It had been a long day. He’d been down to the storefront on Essex Street where the Left Hand Path had once been located. The whole first floor was deserted now. Though pop-up costume shops, cheesy haunted houses, and psychic reading studios opened here every year at Halloween, no one ever took a permanent lease on the space, and it was showing signs of neglect.
The place had recently been swept clean. There were no clues to be found, and, even if there had been, it would have been difficult to tell what was left from the shop and what was detritus from a temporary Halloween business. He was, however, able to talk with the property owner about the Left Hand Path.
“It was a strange place,” the owner said. “The woman who ran it gave everybody the horrors. She used to conduct spells in the back alley, and the noises were terrible.”
“I heard there were animal sacrifices,” Rafferty said. It was in the police complaints. “That’s why the town wanted to shut them down. Is it true?”
“I don’t know,” the landlord said. “Someone once left a dead cat on the front steps,” he admitted. “I remember because I was the one who had to clean it up.”

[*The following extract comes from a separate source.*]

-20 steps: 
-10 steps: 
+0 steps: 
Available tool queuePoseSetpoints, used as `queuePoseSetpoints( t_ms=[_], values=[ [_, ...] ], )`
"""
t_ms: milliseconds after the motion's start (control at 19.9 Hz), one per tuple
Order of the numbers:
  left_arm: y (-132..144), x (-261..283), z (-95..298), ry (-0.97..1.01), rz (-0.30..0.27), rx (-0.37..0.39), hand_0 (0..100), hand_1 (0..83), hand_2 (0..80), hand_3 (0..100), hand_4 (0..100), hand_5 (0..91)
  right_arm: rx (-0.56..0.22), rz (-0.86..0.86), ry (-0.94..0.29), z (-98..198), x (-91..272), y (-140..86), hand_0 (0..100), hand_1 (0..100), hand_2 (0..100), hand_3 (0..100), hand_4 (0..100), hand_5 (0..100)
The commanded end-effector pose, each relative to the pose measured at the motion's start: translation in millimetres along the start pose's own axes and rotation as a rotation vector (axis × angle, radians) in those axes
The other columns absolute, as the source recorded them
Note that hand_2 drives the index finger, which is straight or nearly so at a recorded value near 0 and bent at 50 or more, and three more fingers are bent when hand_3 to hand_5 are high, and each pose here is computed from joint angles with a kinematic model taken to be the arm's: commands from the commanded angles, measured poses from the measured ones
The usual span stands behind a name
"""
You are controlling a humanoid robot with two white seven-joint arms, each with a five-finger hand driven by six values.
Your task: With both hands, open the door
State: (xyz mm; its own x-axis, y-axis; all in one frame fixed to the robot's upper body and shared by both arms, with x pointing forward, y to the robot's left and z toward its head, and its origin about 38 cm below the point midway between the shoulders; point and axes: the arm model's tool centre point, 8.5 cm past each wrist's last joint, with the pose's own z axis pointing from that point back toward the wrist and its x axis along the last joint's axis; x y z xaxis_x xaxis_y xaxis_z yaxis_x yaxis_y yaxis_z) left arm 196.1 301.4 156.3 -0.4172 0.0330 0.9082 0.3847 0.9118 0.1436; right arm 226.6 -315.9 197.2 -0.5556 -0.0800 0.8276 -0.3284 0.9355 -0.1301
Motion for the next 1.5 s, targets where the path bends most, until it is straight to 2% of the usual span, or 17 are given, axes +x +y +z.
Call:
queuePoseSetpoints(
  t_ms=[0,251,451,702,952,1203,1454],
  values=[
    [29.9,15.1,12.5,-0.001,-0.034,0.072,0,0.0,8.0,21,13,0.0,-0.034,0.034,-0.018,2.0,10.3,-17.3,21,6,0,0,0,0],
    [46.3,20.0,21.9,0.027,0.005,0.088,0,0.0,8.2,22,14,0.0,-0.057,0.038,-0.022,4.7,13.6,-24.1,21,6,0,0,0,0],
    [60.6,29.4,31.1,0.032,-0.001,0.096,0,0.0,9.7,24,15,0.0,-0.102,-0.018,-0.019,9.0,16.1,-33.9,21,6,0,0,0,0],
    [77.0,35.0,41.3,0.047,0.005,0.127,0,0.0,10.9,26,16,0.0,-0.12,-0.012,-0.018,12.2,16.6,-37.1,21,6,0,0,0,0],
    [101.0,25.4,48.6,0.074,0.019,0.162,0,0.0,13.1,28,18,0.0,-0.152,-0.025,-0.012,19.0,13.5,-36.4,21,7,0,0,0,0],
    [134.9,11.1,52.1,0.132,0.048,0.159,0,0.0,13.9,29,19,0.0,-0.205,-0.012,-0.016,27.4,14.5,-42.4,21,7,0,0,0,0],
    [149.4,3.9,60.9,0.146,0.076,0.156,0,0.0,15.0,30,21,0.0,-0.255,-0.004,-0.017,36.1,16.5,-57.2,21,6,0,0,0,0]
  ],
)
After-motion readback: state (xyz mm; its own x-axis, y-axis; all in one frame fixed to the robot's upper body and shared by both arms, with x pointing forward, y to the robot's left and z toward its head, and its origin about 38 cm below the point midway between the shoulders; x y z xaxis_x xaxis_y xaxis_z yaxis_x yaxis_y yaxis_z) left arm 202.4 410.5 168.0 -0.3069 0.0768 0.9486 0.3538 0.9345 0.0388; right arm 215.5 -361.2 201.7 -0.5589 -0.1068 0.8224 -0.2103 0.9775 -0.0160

“That must have been pleasant.”
“All I know for certain is that the other witches in town took an active part in trying to close the shop. They started rumors that drove customers away, and they kept them up until the owner packed her things and left in the middle of the night. Owed me two months’ back rent.”
Rafferty had a growing pile of books sitting on the table in his home office. He’d borrowed some on Celtic mythology from Ann and had bought some books on black magic from Pyramid, amid stares from some of the patrons. He could just see what they’d be posting tomorrow. Chief of police signs the devil’s book.
He’d tried to get all the information he needed online, but what he found was limited and contradictory. Ann told him it was unreliable as well. “If you want in-depth information about Celtic gods and goddesses, Rafferty, you’re going to have to open a book.”
Luckily she had an extensive library, and Pyramid Books had even more. He’d read the Celtic books looking for more information on Dagda and Uaithne, the killer harp. There wasn’t much. Dagda was a prolific god, both sexually and in battle. After one skirmish, Dagda’s enemies stole the magic harp. But Dagda had bound the music until he alone summoned it, so the harp wouldn’t play. When the god finally called for the harp, legend said it “sprang from the wall, killing nine of Dagda’s enemies” on the way back to its master. The story was vague; it never detailed exactly how the “Oak of Two Blossoms” committed its lethal act. When he looked up “The Four-Angled Music,” the other title of the painting Callie mentioned she had seen at Ann’s house, he found almost nothing; the term was another name for the harp.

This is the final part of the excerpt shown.